Lords of the Fallen

Genre
Rollenspiele
USK
ab 16 Jahre (?)
Pädagogisch
ab 16 Jahre
Vertrieb
Square Enix
Erscheinungsjahr
2014.10
Systeme
PC, Playstation 4, Xbox One
System im Test
PC
Homepage des Spiels
Kurzbewertung
Herausforderndes & kampfbetontes Rollenspiel mit schwächen in der Story
Redaktion
Daniel Heinz
Spieleratgeber-NRW
Screenshot 2Screenshot 3Screenshot 4

Spielbeschreibung:
Der Spieler wählt eine von drei Startklassen für seinen bärtigen Hünen Harkyn aus und begibt sich in eine bedrohliche Fantasywelt. Diese muss der verurteilte Verbrecher - wie sollte es auch anders sein - vor dem Bösen retten. So beginnt eine gefahrvolle Reise in Ruinen, Verliese und andere mysteriös anmutende Umgebungen, in der zahlreiche fordernde Kämpfe mit Waffe, Schild und Magie bestritten werden müssen. Und wie in Rollenspielen üblich gilt es auch besonders mächtige Endgegner zu besiegen. Der Ablauf ähnelt dem bekannten Spiel Dark Souls 2.

Pädagogische Beurteilung:
Forderndes Gameplay
Schon zu Beginn müssen die Spieler taktisches Vorgehen, viel Geduld und gute Reaktionen beweisen, um selbst gewöhnliche Gegner besiegen zu können. An jeder Ecke lauert eine tödliche Herausforderung, was dem Geschehen situative Spannung, aber auch eine bedrückend unheimliche Atmosphäre verleiht. Bei ungeduldigen Spielern kann hier schnell Frust entstehen. Genre-Profis, die eine Herausforderung suchen und sich beweisen wollen, fühlen sich eher angesprochen.

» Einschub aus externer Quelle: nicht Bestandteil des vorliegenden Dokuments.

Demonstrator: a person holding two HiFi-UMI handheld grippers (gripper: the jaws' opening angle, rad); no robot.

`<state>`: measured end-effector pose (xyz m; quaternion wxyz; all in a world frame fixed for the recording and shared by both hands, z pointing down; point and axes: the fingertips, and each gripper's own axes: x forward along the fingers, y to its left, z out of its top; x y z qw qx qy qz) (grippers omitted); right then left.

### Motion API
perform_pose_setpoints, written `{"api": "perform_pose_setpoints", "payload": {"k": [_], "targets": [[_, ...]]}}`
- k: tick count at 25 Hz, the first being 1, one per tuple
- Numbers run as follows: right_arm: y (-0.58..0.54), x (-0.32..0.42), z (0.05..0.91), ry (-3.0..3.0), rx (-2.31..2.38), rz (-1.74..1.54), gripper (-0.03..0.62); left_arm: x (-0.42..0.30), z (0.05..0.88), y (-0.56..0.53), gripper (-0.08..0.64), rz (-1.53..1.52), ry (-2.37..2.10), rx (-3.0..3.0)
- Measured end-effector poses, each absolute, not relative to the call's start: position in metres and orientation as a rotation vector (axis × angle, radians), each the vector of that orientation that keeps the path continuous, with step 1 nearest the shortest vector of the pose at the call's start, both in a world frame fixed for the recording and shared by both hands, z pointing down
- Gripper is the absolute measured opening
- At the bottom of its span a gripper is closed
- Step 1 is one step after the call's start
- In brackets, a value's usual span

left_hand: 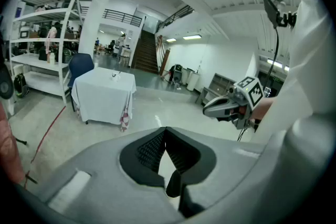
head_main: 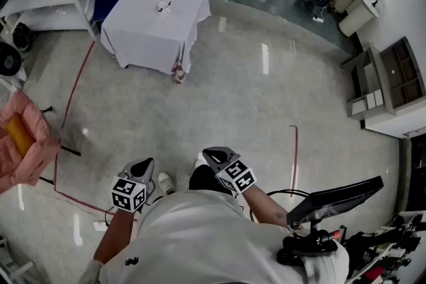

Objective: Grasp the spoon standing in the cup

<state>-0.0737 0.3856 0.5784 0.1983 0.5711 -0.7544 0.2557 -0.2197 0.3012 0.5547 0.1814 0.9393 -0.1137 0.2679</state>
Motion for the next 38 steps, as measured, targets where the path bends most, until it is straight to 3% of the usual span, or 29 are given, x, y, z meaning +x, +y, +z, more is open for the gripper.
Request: {"api": "perform_pose_setpoints", "payload": {"k": [8,16,20,31,38], "targets": [[0.361,-0.001,0.554,-2.173,1.524,0.549,0.006,-0.153,0.554,0.309,0.011,0.758,-0.363,2.612],[0.363,0.085,0.59,-2.226,1.434,0.671,0.009,-0.072,0.543,0.309,0.012,0.721,-0.508,2.624],[0.336,0.104,0.603,-2.228,1.473,0.702,0.064,-0.07,0.553,0.293,0.012,0.771,-0.527,2.594],[0.16,0.143,0.582,-2.129,1.646,0.731,0.089,-0.033,0.53,0.112,0.012,0.665,-0.431,2.662],[0.01,0.16,0.587,-2.078,1.787,0.787,0.087,-0.049,0.514,-0.014,0.012,0.645,-0.376,2.697]]}}
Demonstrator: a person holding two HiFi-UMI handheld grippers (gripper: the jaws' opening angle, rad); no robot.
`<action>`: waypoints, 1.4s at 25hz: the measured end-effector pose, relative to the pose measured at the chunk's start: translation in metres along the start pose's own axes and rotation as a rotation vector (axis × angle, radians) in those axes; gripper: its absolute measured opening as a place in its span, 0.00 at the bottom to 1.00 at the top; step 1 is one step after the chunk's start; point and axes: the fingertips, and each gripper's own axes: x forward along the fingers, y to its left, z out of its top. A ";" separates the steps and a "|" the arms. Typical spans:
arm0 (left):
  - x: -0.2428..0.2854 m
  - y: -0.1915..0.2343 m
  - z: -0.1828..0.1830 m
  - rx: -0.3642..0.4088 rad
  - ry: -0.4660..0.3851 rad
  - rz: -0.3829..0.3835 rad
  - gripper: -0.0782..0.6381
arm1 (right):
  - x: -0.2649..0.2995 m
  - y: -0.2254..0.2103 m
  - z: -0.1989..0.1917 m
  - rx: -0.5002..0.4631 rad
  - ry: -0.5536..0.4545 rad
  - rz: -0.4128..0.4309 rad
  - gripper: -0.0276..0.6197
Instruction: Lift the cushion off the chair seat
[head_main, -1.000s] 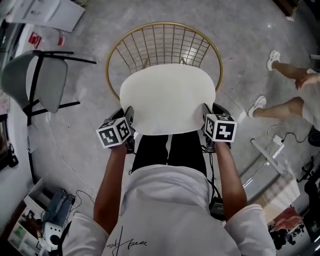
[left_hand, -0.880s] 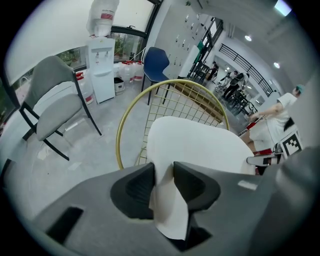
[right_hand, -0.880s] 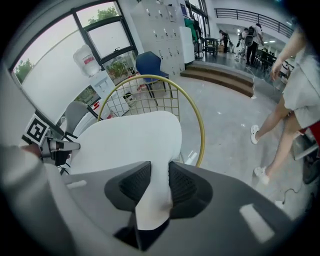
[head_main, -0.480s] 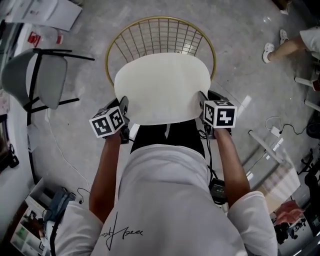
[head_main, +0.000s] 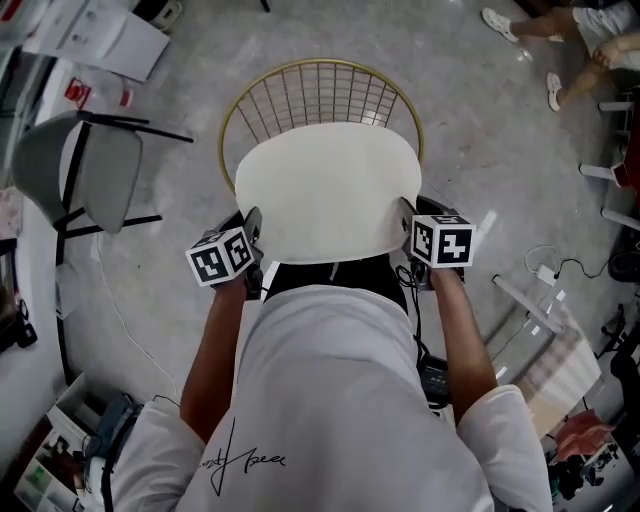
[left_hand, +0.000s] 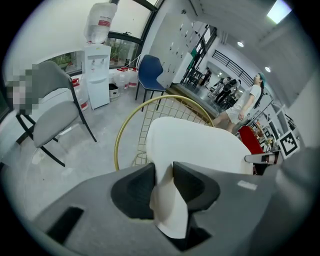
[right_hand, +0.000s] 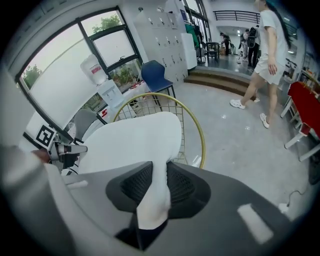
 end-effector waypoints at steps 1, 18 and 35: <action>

Stimmungsvolle Atmosphäre mit Schwächen
Das Erforschen dieser „Terra incognita“ gestaltet sich durchaus spannend. Die mittelalterlichen Landschaften sind düster und es herrscht ein konstantes Bedrohungsszenario. Auch die komplexen, taktisch anspruchsvollen Kämpfe sorgen für weitere Anspannung. Die etwas platten Dialoge, die wenig reizvolle Geschichte und einige Spielfehler (Bugs) stören diesen stimmungsvollen Eindruck. Auch die verschiedenen Charaktere werden recht stereotyp dargestellt. 

Fazit:
Das Spiel ist interessant für geduldige, spielerfahrene und rollenspielaffine Jugendliche ab 16 Jahren. Das Geschehen besteht hauptsächlich aus kämpferischen Auseinandersetzungen, die recht deutlich dargestellt werden. Beispielsweise bohrt der Held sein Schwert in den Hals von Monstern und es tritt deutlich sichtbar Blut aus. Jüngere könnten hierdurch erschreckt werden. Das deutlich erkennbare Fantasysetting, die übertriebene Figurengestaltung und weitere unrealistisch wirkende Spielelemente ermöglichen es Jugendlichen ab 16 Jahren, einen Abstand zum Spielgeschehen aufzubauen. Auch die Kämpfe bleiben für diese Altersgruppe als Spiel erkennbar.

"Lords of the Fallen" hat den Deutschen Computerspielpreis 2015 in den Kategorien Bestes Deutsches Spiel und Beste Inszenierung gewonnen.